* [What you are asked to do]: In the data below, find the line containing "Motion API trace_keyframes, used", then set down that line and every later line up to and including the line containing "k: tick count", exactly.

* [Given information]:
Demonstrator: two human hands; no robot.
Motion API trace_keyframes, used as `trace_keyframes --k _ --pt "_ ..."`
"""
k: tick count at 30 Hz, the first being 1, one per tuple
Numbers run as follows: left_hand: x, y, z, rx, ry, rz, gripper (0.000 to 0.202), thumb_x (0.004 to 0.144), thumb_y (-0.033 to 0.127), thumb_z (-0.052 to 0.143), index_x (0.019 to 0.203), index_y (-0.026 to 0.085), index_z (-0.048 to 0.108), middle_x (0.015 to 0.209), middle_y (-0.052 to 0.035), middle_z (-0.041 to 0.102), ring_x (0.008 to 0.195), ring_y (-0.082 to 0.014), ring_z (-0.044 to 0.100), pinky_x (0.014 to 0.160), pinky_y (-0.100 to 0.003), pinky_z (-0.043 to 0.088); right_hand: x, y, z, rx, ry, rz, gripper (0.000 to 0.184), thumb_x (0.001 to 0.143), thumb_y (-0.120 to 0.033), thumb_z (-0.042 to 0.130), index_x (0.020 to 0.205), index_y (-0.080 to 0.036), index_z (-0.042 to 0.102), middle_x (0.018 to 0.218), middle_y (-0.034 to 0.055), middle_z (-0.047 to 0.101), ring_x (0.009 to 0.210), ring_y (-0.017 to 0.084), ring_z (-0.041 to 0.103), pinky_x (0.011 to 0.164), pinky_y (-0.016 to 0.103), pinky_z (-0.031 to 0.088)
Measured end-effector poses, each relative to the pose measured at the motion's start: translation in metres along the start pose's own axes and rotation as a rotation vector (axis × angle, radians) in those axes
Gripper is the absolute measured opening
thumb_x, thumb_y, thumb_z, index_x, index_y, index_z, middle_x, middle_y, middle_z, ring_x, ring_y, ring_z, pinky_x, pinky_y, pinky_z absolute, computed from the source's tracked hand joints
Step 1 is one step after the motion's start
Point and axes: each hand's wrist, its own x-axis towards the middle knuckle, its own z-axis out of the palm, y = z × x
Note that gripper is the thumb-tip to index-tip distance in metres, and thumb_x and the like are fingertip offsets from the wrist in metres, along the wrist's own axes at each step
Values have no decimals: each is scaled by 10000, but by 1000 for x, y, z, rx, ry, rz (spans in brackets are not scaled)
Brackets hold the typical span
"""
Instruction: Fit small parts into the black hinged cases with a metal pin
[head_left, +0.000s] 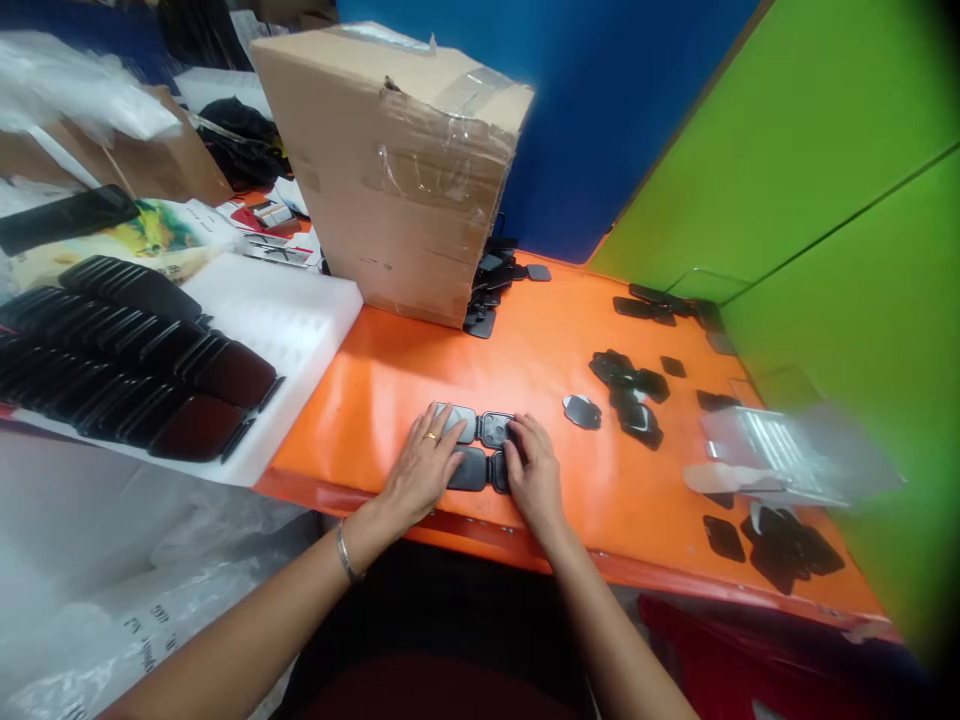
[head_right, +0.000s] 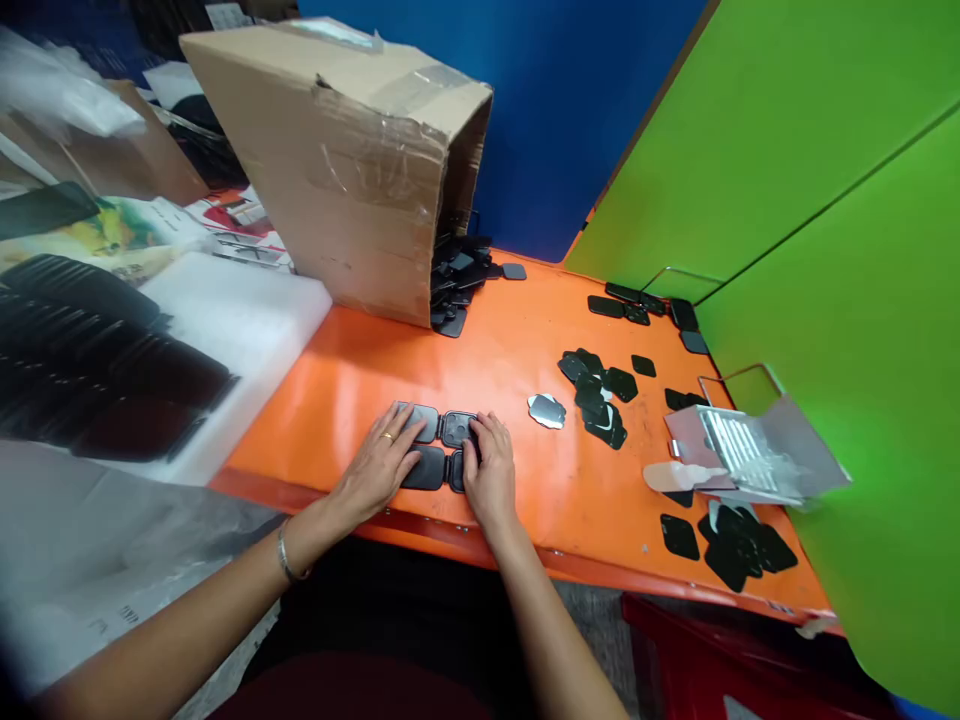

* [Answer]:
Motion API trace_keyframes, used as `trace_keyframes --k _ --pt "_ ..."`
"""
k: tick count at 30 Hz, the first being 1, one per tuple

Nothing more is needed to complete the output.